Edmonton International Airport is employing a 21st century solution to the problem of keeping birds away from aircraft – drones.

Atlas Obscura reports that a company called Clear Flight Solutions has created “Robirds” drones. These are being used in Edmonton in place of more traditional methods of scaring birds away from runways, which have included everything from setting off fireworks to employing snipers. The Robird is not only the size and shape of a falcon — a feared predator of other birds — but it also flaps its wings to fly, giving the drone a particularly life-like appearance.

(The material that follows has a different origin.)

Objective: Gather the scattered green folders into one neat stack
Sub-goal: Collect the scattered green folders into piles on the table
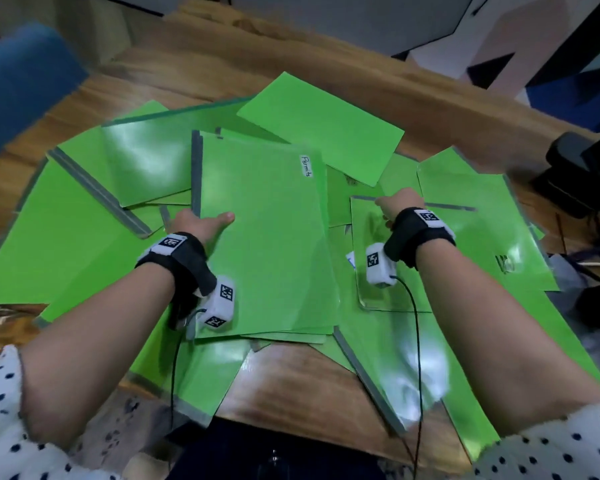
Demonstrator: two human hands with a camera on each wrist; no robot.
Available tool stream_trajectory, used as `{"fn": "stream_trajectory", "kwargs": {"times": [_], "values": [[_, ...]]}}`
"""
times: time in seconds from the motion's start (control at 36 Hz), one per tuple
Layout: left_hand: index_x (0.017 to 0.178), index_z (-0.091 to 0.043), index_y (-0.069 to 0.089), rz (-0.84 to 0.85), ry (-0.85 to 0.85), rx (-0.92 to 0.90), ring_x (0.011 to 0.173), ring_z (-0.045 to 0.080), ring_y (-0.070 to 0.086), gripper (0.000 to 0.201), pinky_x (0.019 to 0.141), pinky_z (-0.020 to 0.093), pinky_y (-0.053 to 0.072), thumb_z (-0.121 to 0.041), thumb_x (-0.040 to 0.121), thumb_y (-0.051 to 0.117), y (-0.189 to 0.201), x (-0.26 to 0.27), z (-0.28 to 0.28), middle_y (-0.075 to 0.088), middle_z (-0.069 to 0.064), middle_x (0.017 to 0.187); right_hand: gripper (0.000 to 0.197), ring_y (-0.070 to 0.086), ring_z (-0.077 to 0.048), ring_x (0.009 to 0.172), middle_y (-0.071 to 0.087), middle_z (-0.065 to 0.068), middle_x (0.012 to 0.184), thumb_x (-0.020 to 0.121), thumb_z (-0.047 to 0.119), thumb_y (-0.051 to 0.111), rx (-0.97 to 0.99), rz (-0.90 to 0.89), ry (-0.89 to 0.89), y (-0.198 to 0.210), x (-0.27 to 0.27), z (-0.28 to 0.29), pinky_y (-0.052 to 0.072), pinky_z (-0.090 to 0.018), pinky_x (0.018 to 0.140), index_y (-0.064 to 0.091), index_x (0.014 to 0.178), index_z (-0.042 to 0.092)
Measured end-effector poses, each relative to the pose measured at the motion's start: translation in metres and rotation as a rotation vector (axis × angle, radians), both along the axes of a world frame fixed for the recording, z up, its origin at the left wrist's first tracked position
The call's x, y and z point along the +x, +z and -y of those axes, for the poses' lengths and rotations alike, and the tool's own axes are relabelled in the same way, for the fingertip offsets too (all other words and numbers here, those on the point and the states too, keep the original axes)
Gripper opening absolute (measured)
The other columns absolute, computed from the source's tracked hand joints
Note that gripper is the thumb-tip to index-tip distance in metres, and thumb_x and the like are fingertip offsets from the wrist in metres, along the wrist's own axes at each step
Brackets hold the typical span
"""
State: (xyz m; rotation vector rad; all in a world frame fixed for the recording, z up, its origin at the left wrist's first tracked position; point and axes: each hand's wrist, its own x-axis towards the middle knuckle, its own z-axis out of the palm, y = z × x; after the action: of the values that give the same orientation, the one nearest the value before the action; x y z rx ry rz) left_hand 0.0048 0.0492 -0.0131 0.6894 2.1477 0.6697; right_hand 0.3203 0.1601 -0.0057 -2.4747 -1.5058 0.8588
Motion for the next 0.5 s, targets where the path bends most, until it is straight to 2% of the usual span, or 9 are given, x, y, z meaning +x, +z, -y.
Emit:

The company offers two types of Robirds: a peregrine falcon model to scare off smaller birds, and an eagle model designed to deter birds of any size. “When a predator is introduced in an ecosystem, the system will adapt to the new circumstances,” according to Clear Flight Solutions. “Birds will learn to avoid the active hunting grounds of a bird of prey, with bird numbers dropping by as much as 50 per cent or more, depending on the location and surroundings. Because the Robirds trigger the instinct of birds, there are no chances of habituation in the long term.”

With their wide open spaces, and locations often in coastal areas, airports are attractive habitats for birds. Bird strikes are among the biggest hazards in aviation, causing damage to aircraft and, sometimes, crashes. The emergency landing of US Airways flight 1549 in the Hudson River in 2009, for example, resulted from Canada Geese being sucked into the A320’s engines upon takeoff from New York’s LaGuardia Airport.

Edmonton officials said the drones will fly near, but never over, airport runways.